Severe colic,” he announced. “Have you been smoking hashish?” Well, not really, I muttered. “Hah! Your Western doctors know a lot about medicine, but we know about hashish!” Smoking dope, he opined, weakened resistance to stomach bugs. He was probably right.
We will give you an injection and you will soon feel better,” he said, nodding to his dim-looking assistant, who pushed himself off the wall and pulled a rusty tin out of his pocket. With some ceremony, he opened it and carefully stowed his smouldering ciggy in the lid before lifting out a syringe. My wife looked at the needle in alarm. “Is that sterile?” she asked the doctor. “Oh yes,” he said proudly, “we sterilise it every day.”
At her insistence the surly paramedic held the needle in the flame of his cigarette lighter before filling it with something I hoped hadn't expired in 1956 and plunging it into my buttock.
I guess it helped, though it was hard tell if the injection or time was the ultimate healer. I was definitely still crook a few days later when we cadged a lift to Pakistan with a stoned-out Englishman in his VW Kombi. Sprawled on a seat in the back clutching my gut and a door handle as we rocked and rolled through the Khyber Pass in cloud of hash smoke, I seriously wondered whether plunging to our deaths on one of the precipitous bends might not actually be for the better.
Yes, I’ve had my share of suffering in far-off climes: dysentery in Kathmandu, hepatitis in Bangkok (no doubt acquired in Kathmandu) and your everyday shits in Calcutta and Marrakech, Herat, Hua Hin and even the Barossa Valley – though that one had more to do with overindulgence than gastroenteritis.
These days I can afford insurance and travel in rather better style, but you can’t insure against acts of God or a dirty fork. And when you’re miserably straddling some fearsome hole in the ground in Ezerum or Lahore and wondering what you’re going to use for loo paper, there’s only one place you want to be: home.

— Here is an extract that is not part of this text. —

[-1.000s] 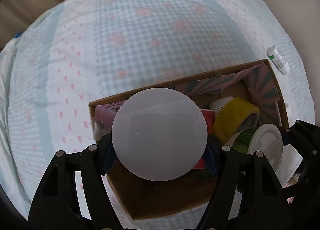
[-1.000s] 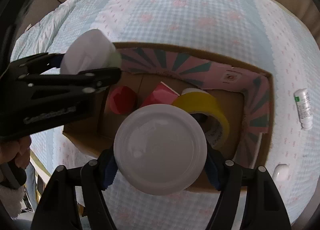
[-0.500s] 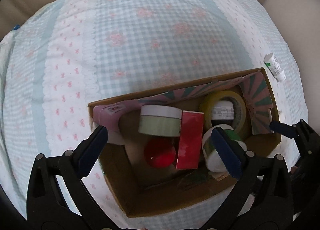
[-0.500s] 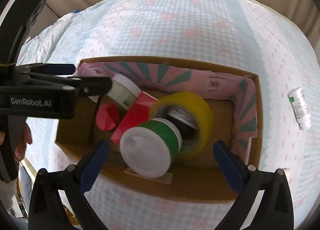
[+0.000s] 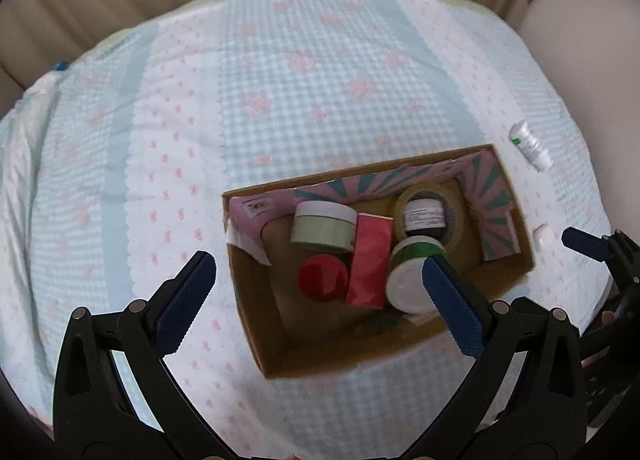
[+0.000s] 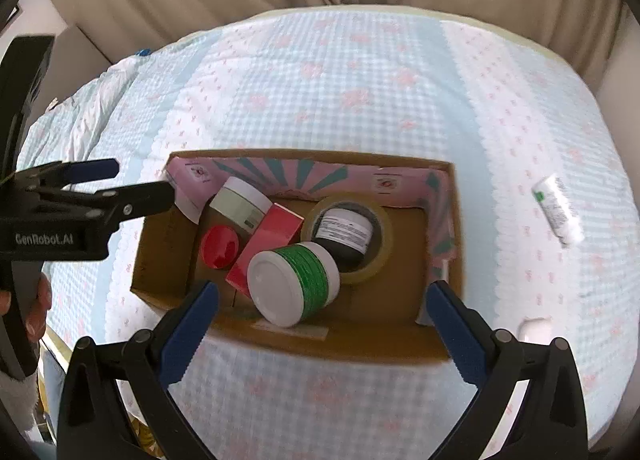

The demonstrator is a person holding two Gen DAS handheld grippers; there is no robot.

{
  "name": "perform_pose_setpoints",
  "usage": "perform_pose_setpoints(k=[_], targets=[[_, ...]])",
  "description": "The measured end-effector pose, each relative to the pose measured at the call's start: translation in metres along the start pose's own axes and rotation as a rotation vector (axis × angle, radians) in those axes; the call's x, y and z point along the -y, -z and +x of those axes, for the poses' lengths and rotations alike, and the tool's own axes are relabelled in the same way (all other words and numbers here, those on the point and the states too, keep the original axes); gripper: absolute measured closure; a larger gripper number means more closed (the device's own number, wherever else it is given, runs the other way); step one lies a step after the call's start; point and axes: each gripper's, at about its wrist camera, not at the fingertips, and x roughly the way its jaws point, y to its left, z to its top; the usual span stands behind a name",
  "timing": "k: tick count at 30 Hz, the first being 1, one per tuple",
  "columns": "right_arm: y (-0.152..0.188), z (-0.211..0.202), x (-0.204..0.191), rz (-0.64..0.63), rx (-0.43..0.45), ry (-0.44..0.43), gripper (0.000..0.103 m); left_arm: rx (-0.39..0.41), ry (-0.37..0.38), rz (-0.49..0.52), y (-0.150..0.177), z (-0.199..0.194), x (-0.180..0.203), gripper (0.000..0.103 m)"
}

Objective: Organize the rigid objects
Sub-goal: 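Withdraw both tools from the box toward the pill bottle and earbud case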

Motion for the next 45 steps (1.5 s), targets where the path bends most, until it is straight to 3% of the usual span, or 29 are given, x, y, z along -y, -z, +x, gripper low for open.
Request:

Patrick Smith -- pictured right, back at the time of this experience -- is a journalist and travel writer who left England in 1966 to see the world.
He was lucky enough to visit Afghanistan before the Russians, Americans and Taliban stuffed it up.
He has worked in newspapers, magazines and broadcasting in the UK, Asia, Australia and New Zealand and has run his own editorial business (editorial@xtra.co.nz) since 1989.
He currently acts as travel editor and chief sub for World Magazine, working from his home on the coast south of Kaikoura.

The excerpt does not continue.